Your task: Transcribe the following entries word for word. End with the line where "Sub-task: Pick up" appears.

(Entries taken from a collection)

+ + + + + + +

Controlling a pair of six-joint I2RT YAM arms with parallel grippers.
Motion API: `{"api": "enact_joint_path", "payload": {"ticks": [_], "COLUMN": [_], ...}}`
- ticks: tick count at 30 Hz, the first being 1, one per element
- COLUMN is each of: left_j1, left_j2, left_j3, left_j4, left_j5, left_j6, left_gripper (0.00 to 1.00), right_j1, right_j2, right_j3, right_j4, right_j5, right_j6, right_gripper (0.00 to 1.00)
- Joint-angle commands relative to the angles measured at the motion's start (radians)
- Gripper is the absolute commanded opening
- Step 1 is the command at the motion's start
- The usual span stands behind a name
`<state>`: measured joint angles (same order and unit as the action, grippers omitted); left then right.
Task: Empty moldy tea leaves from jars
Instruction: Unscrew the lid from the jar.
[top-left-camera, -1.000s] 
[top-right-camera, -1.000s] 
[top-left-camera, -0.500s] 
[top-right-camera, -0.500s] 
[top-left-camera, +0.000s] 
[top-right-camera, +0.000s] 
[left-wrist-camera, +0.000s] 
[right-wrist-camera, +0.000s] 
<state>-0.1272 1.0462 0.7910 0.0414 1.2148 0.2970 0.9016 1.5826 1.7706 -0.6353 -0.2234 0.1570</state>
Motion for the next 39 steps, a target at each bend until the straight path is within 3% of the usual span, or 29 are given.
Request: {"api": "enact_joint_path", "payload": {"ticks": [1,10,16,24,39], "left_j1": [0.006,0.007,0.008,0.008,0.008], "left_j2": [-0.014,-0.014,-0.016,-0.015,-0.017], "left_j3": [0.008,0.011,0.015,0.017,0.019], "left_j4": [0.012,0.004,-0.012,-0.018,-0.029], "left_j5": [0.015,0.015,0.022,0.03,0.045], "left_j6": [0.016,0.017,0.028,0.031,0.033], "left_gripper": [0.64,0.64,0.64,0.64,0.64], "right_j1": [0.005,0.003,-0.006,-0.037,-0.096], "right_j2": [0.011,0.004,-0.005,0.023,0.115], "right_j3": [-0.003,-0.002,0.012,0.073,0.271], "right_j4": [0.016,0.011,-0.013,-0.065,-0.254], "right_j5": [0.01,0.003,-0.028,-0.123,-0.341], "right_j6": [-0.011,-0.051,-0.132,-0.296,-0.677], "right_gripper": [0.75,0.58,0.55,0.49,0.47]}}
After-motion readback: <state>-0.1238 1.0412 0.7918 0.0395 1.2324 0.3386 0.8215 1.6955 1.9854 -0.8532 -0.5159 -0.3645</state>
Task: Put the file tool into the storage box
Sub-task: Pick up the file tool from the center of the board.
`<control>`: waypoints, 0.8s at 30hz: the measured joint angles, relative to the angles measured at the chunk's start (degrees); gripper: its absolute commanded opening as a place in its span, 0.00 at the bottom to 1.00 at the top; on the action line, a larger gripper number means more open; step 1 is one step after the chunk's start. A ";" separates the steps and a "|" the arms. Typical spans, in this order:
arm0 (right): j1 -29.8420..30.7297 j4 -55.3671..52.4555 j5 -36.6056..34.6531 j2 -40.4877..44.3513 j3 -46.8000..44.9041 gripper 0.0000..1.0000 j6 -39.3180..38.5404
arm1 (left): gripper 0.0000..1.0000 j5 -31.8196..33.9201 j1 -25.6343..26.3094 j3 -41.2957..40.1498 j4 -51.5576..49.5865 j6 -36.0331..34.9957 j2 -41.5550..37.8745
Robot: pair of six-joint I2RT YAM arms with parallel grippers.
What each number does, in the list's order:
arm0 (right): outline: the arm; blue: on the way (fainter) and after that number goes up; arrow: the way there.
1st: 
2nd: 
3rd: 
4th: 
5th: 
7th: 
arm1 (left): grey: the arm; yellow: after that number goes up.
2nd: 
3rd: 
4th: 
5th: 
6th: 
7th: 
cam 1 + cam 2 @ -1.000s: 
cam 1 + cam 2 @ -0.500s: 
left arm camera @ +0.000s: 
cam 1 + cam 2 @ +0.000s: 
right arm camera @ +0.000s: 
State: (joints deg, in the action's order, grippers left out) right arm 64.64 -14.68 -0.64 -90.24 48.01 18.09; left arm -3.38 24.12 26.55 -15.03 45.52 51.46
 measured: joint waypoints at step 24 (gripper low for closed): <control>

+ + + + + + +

Problem solution:
Controlling a pair of six-joint I2RT YAM arms with parallel grippers.
Motion API: `{"api": "enact_joint_path", "payload": {"ticks": [_], "COLUMN": [_], ...}}`
- ticks: tick count at 30 Hz, the first being 1, one per element
- COLUMN is each of: left_j1, left_j2, left_j3, left_j4, left_j5, left_j6, left_gripper (0.00 to 1.00), right_j1, right_j2, right_j3, right_j4, right_j5, right_j6, right_gripper (0.00 to 1.00)
- Joint-angle commands relative to the angles measured at the motion's start (radians)
- Gripper is the absolute commanded opening
- Step 1 is the command at the motion's start
- The usual span stands behind a name
`<state>`: measured joint angles (same order and unit as the action, grippers omitted); left then right.
Task: Empty moldy tea leaves from jars
Instruction: Unscrew the lid from the jar.
[top-left-camera, -1.000s] 
[top-right-camera, -1.000s] 
[top-left-camera, -0.500s] 
[top-right-camera, -0.500s] 
[top-left-camera, +0.000s] 
[top-right-camera, +0.000s] 
[left-wrist-camera, +0.000s] 
[right-wrist-camera, +0.000s] 
<state>-0.1272 1.0462 0.7910 0.0414 1.2148 0.2970 0.9016 1.5826 1.7706 -0.6353 -0.2234 0.1570</state>
Motion for the next 39 steps, a target at each bend until the straight path is within 3% of the usual span, or 29 are given.
Request: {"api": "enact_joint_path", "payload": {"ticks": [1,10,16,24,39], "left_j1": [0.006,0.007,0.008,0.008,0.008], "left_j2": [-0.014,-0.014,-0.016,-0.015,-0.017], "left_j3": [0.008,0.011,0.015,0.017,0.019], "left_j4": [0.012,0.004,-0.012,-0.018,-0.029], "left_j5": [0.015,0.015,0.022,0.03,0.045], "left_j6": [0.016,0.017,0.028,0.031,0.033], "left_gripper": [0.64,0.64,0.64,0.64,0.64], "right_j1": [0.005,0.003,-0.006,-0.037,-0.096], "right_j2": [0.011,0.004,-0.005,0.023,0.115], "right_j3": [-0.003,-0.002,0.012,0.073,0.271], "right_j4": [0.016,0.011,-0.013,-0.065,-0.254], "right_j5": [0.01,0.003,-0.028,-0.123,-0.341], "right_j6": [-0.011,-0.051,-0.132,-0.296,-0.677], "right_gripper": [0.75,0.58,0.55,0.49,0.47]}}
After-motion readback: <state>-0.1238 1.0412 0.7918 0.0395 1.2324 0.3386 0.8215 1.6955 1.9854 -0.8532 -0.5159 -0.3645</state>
Task: Put the file tool into the storage box
Sub-task: Pick up the file tool from the center of the board.

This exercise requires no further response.